## Work item
Below is a listing; restate from it, character for character, the lines beginning at the line holding "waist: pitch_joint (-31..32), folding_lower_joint" and ending at the line holding "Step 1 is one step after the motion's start", both included.
---+---
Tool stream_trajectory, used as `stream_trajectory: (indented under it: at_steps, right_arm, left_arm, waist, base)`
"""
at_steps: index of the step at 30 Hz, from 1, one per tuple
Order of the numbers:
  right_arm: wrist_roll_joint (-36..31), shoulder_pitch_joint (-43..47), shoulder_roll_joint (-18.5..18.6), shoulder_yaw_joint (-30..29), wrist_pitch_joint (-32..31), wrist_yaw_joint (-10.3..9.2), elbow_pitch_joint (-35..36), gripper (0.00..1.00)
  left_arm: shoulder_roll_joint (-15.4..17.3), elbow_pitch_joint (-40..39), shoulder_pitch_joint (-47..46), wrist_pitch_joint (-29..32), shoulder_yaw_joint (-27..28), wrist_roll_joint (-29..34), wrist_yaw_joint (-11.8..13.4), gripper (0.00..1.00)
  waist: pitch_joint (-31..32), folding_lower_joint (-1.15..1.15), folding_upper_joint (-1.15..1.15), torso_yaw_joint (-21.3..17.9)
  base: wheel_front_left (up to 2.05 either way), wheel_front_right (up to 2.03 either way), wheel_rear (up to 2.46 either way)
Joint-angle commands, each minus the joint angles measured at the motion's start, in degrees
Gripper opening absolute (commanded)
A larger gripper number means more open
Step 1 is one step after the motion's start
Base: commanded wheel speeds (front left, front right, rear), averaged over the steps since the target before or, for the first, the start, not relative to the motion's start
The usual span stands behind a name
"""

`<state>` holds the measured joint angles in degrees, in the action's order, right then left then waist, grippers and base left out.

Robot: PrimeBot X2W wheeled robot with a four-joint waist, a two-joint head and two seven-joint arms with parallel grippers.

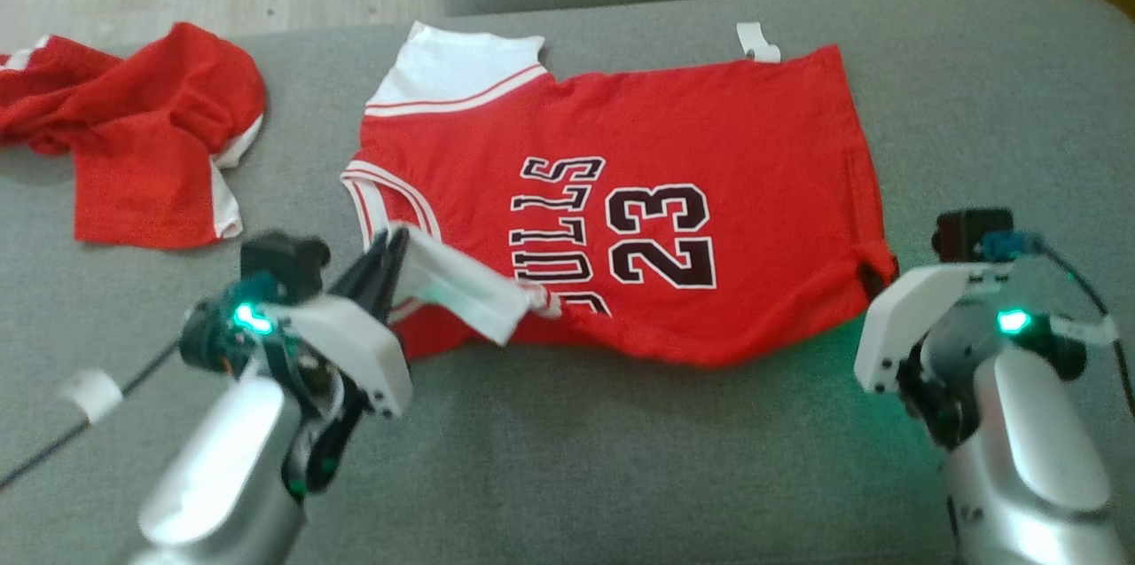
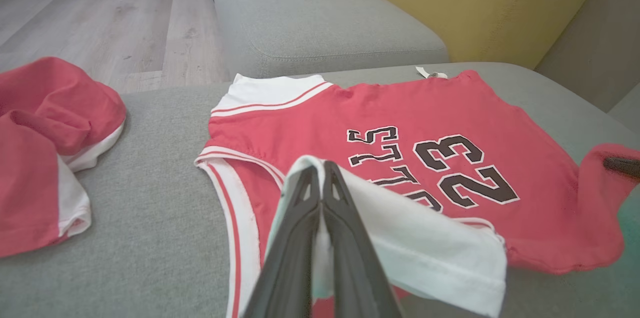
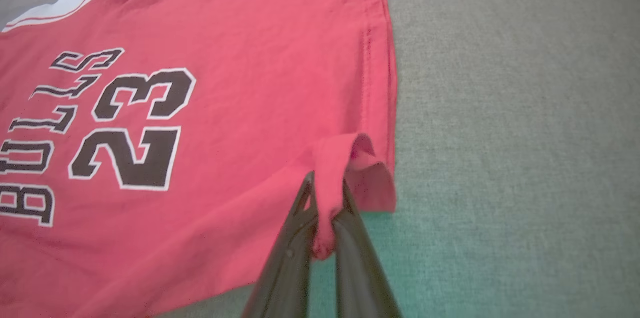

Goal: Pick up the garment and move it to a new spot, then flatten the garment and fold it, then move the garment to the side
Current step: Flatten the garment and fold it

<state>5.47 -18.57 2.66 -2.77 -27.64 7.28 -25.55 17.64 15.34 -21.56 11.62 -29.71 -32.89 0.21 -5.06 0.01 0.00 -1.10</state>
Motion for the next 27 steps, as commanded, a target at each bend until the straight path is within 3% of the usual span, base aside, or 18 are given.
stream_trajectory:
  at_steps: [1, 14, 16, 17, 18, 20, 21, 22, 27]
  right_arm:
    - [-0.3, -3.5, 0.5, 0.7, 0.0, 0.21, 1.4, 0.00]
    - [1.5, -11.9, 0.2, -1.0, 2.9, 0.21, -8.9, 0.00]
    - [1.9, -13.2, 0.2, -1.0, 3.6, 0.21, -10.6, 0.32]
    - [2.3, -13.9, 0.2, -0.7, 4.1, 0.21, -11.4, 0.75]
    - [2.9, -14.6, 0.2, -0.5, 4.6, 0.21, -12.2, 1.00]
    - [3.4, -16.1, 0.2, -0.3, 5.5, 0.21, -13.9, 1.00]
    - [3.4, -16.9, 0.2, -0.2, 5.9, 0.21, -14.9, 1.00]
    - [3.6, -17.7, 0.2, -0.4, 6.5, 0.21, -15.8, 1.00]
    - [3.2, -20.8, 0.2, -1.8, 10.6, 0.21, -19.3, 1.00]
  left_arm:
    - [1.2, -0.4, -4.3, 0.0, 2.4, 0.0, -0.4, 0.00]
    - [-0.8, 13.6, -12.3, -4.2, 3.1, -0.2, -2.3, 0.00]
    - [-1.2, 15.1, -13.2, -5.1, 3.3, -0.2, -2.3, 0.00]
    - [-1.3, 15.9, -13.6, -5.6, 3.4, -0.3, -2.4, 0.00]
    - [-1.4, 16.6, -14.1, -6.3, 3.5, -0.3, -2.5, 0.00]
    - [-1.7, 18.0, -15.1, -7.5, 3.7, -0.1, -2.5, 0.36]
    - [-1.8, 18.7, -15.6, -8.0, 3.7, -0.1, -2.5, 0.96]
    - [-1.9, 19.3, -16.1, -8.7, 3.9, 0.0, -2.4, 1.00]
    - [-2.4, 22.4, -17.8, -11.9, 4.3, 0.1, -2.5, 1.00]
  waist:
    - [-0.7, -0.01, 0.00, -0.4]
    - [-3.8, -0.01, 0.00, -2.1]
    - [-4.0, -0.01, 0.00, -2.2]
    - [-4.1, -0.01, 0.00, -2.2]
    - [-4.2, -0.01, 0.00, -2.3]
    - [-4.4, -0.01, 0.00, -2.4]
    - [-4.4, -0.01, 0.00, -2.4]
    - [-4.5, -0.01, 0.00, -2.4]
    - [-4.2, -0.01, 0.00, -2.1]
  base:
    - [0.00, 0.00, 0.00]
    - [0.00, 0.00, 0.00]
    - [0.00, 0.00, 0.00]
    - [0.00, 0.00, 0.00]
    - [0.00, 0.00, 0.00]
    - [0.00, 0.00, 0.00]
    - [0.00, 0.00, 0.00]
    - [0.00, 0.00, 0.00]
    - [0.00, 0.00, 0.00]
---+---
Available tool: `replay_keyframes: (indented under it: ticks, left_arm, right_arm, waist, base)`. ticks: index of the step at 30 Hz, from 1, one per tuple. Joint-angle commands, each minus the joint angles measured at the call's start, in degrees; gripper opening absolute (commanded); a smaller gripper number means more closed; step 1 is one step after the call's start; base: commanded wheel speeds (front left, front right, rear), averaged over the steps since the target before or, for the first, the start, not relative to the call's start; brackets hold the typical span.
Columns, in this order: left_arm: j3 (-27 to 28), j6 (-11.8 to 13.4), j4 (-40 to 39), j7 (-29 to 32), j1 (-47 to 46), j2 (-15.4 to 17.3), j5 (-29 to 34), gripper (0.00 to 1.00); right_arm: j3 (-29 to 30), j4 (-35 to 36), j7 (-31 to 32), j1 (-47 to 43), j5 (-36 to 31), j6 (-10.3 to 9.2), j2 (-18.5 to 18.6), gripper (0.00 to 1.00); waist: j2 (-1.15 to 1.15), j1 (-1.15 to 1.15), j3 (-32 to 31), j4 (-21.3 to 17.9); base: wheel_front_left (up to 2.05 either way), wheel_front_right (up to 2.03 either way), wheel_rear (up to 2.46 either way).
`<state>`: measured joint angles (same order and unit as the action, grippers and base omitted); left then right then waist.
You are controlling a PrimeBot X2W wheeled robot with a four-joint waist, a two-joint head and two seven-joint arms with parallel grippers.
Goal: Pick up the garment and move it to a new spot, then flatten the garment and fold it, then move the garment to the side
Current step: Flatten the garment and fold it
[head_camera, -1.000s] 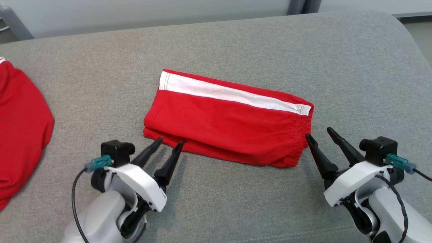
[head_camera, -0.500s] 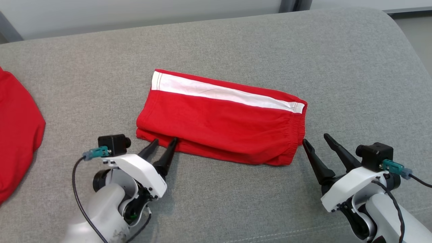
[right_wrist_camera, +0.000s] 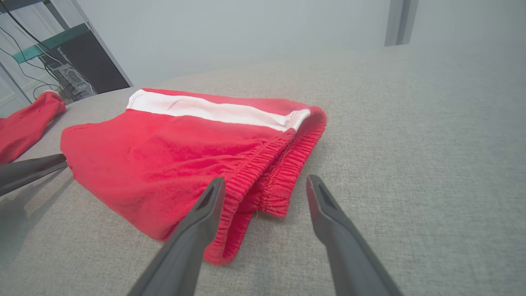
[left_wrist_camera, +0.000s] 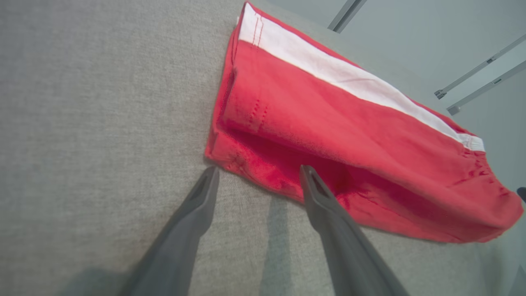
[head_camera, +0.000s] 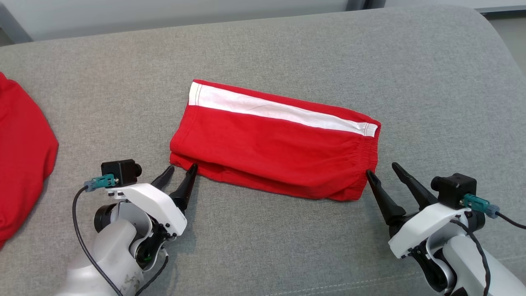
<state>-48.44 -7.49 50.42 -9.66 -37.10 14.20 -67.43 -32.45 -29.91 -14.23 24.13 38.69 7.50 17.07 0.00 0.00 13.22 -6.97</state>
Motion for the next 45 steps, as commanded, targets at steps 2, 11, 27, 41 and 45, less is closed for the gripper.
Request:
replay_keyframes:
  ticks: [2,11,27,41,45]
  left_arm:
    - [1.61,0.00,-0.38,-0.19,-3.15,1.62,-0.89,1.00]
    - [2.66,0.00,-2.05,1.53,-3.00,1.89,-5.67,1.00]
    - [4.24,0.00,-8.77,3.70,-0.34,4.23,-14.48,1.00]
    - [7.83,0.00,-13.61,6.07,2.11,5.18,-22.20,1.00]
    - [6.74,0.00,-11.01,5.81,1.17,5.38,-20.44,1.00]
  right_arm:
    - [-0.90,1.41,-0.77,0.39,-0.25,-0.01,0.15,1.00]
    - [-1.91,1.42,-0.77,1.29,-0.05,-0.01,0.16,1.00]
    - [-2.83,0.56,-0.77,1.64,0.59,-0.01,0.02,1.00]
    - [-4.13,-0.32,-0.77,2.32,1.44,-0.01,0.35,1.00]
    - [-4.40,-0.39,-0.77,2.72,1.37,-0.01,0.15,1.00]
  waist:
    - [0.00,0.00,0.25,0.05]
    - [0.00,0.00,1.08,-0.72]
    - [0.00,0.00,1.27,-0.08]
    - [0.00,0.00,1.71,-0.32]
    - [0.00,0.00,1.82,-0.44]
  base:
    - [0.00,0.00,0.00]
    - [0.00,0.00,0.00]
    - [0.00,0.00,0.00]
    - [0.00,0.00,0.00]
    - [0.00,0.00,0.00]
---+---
## Task result
  waist: pitch_joint (-31..32), folding_lower_joint (-1.15..1.15), folding_upper_joint (-1.15..1.15), torso_yaw_joint (-21.3..17.9)
  base: wheel_front_left (up to 2.05 either way), wheel_front_right (up to 2.03 either way), wheel_rear (up to 2.46 either way)
Joint-angle commands, each minus the joint angles measured at the motion's start, in degrees
Gripper opening absolute (commanded)
A larger gripper number means more open
Step 1 is one step after the motion's start

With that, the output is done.